Alternatives for diets without high levels of ZnO
The bacteria causing PWD in pigs are present in our nursery rooms, thus reducing the levels ZnO from the diets will likely result in greater incidence of PWD, increased mortality rates and lower growth performance. Thus, lowering the dietary ZnO levels without making the necessary changes will further increase antibiotic usage, defeating the purpose of reducing ZnO. There is probably not a single product or feed ingredient that can alone replace ZnO. A different approach combining strategies is needed in management and diet formulation in order to maintain pig health, welfare and growth performance.

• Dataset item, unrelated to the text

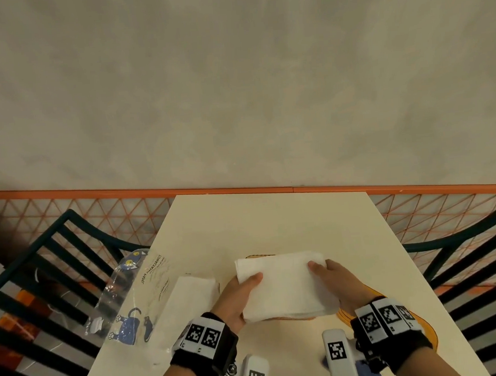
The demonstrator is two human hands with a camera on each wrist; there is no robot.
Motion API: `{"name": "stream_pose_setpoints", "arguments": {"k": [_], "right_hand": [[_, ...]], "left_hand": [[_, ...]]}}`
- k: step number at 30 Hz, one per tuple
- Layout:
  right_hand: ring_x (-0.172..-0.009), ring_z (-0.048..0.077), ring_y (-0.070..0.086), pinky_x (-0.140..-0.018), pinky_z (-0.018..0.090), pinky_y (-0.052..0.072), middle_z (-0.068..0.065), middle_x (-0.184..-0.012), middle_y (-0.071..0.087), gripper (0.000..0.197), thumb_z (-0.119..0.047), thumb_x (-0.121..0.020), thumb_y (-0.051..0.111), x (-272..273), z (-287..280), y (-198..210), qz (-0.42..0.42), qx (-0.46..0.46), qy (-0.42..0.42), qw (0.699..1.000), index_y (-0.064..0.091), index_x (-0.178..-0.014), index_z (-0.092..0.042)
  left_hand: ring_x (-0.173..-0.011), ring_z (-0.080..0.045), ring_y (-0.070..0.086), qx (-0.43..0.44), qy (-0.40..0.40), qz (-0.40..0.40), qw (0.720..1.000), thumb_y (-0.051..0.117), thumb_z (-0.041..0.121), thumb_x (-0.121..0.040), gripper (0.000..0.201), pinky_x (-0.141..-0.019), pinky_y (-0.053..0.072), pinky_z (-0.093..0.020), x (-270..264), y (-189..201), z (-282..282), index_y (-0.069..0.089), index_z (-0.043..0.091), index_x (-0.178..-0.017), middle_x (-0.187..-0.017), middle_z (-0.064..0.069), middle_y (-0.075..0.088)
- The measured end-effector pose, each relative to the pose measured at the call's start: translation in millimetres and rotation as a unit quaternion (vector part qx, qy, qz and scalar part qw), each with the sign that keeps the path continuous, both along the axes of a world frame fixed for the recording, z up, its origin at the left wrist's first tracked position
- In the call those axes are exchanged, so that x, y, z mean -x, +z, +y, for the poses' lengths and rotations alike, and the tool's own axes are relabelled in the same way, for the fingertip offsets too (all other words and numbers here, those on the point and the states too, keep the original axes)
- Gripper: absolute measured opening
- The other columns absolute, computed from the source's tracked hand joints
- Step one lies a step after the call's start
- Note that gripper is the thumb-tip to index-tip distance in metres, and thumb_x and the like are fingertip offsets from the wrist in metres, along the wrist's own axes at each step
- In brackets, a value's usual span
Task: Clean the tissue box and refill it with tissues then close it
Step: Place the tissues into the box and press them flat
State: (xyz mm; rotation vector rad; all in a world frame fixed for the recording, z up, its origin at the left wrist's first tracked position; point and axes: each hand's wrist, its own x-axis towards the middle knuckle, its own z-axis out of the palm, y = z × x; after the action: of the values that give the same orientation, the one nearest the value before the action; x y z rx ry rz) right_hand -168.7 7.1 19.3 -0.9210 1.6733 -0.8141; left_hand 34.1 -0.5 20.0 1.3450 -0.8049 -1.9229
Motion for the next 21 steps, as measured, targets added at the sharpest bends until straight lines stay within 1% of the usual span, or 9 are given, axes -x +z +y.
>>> {"name": "stream_pose_setpoints", "arguments": {"k": [3, 6, 8, 11, 14, 16, 18, 19, 21], "right_hand": [[-0.096, 0.025, 0.062, -0.076, 0.034, 0.054, 0.011, -0.109, 0.063, 0.023, -0.016, -0.093, 0.054, 4, -4, 7, -0.11, -0.01, 0.029, 0.993, 0.053, -0.113, -0.004], [-0.098, 0.028, 0.061, -0.073, 0.033, 0.054, 0.016, -0.117, 0.061, 0.034, -0.002, -0.087, 0.058, 9, -20, 12, -0.129, 0.005, 0.007, 0.992, 0.049, -0.12, 0.003], [-0.099, 0.032, 0.06, -0.081, 0.042, 0.054, 0.019, -0.114, 0.06, 0.037, -0.001, -0.086, 0.059, 10, -33, 13, -0.088, 0.011, -0.022, 0.996, 0.048, -0.121, 0.009], [-0.104, 0.036, 0.057, -0.093, 0.051, 0.05, 0.021, -0.114, 0.059, 0.039, -0.008, -0.083, 0.064, 8, -46, 7, 0.029, -0.03, -0.013, 0.999, 0.051, -0.117, 0.008], [-0.098, 0.027, 0.053, -0.081, 0.034, 0.05, 0.005, -0.081, 0.05, 0.038, -0.011, -0.086, 0.061, 2, -49, 0, 0.134, -0.063, 0.013, 0.989, 0.051, -0.118, 0.006], [-0.108, 0.028, 0.056, -0.08, 0.03, 0.045, 0.0, -0.069, 0.04, 0.023, -0.014, -0.09, 0.054, -4, -50, -3, 0.204, -0.116, 0.061, 0.97, 0.055, -0.102, 0.005], [-0.115, 0.03, 0.056, -0.083, 0.028, 0.045, 0.006, -0.081, 0.055, 0.015, -0.013, -0.089, 0.055, -7, -52, -7, 0.246, -0.126, 0.065, 0.959, 0.054, -0.088, 0.002], [-0.116, 0.03, 0.056, -0.085, 0.027, 0.046, 0.01, -0.098, 0.062, 0.017, -0.012, -0.088, 0.056, -7, -54, -13, 0.262, -0.125, 0.058, 0.955, 0.056, -0.097, 0.003], [-0.116, 0.029, 0.056, -0.087, 0.026, 0.046, 0.015, -0.121, 0.06, 0.03, -0.011, -0.09, 0.054, -8, -58, -21, 0.287, -0.132, 0.056, 0.947, 0.053, -0.116, 0.003]], "left_hand": [[-0.113, -0.033, 0.057, 0.01, 0.016, -0.062, 0.998, 0.056, 0.02, -0.093, 0.036, -0.086, 0.051, -0.044, -2, 2, -20, 0.053, 0.008, -0.127, -0.123, -0.016, 0.06], [-0.107, -0.032, 0.058, 0.051, 0.019, -0.091, 0.994, 0.061, 0.017, -0.089, 0.045, -0.09, 0.051, -0.047, 0, 9, -49, 0.047, 0.004, -0.13, -0.121, -0.016, 0.059], [-0.114, -0.035, 0.055, 0.078, 0.01, -0.141, 0.987, 0.065, 0.015, -0.086, 0.055, -0.094, 0.049, -0.052, 2, 10, -66, 0.04, 0.007, -0.134, -0.127, -0.017, 0.054], [-0.116, -0.035, 0.054, 0.145, -0.057, -0.302, 0.941, 0.063, 0.012, -0.086, 0.061, -0.093, 0.048, -0.04, 7, 2, -77, 0.032, 0.013, -0.139, -0.13, -0.019, 0.052], [-0.118, -0.031, 0.053, 0.185, -0.109, -0.4, 0.891, 0.062, 0.013, -0.087, 0.067, -0.096, 0.044, -0.033, 13, -18, -75, 0.026, 0.013, -0.144, -0.133, -0.018, 0.051], [-0.123, -0.03, 0.05, 0.192, -0.141, -0.442, 0.865, 0.059, 0.014, -0.089, 0.07, -0.098, 0.042, -0.032, 18, -28, -74, 0.019, 0.013, -0.147, -0.137, -0.017, 0.048], [-0.123, -0.029, 0.05, 0.194, -0.168, -0.485, 0.836, 0.054, 0.016, -0.092, 0.071, -0.104, 0.038, -0.037, 23, -34, -75, 0.011, 0.018, -0.149, -0.135, -0.015, 0.05], [-0.122, -0.027, 0.051, 0.197, -0.182, -0.515, 0.814, 0.052, 0.016, -0.093, 0.07, -0.108, 0.034, -0.041, 26, -35, -76, 0.008, 0.022, -0.149, -0.132, -0.013, 0.054], [-0.117, -0.024, 0.054, 0.21, -0.21, -0.565, 0.77, 0.048, 0.012, -0.094, 0.072, -0.114, 0.022, -0.047, 31, -39, -75, 0.004, 0.027, -0.149, -0.124, -0.008, 0.059]]}}
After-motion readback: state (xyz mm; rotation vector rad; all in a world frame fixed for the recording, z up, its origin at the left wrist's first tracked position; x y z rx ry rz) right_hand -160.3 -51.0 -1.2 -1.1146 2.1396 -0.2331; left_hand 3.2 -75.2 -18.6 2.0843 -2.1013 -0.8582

Management and risk factors strategies
Wean age: Pigs are born with an immature GIT that has not yet fully acquired the 3 important functions of the adult GIT: feed digestion, nutrient absorption, and protection of the pig against pathogens (Figure 2). Increasing weaning age from 15 to 28 days of age reduces intestinal permeability and improves immune barrier function, reducing pathogenic infections and disease. Pigs weaned at young ages have compromised immune response to pathogens or stressors later in life, potentially affecting their lifetime performance (Moeser et al., 2017). Studies have shown that wean to finish performance improves as weaning age increases to at least 25 days of age. Weaning weight increased by 0.25 to 0.26 kg for each day increase in weaning age while wean to finish mortality decreased (Main et al., 2005; Faccin et al., 2020).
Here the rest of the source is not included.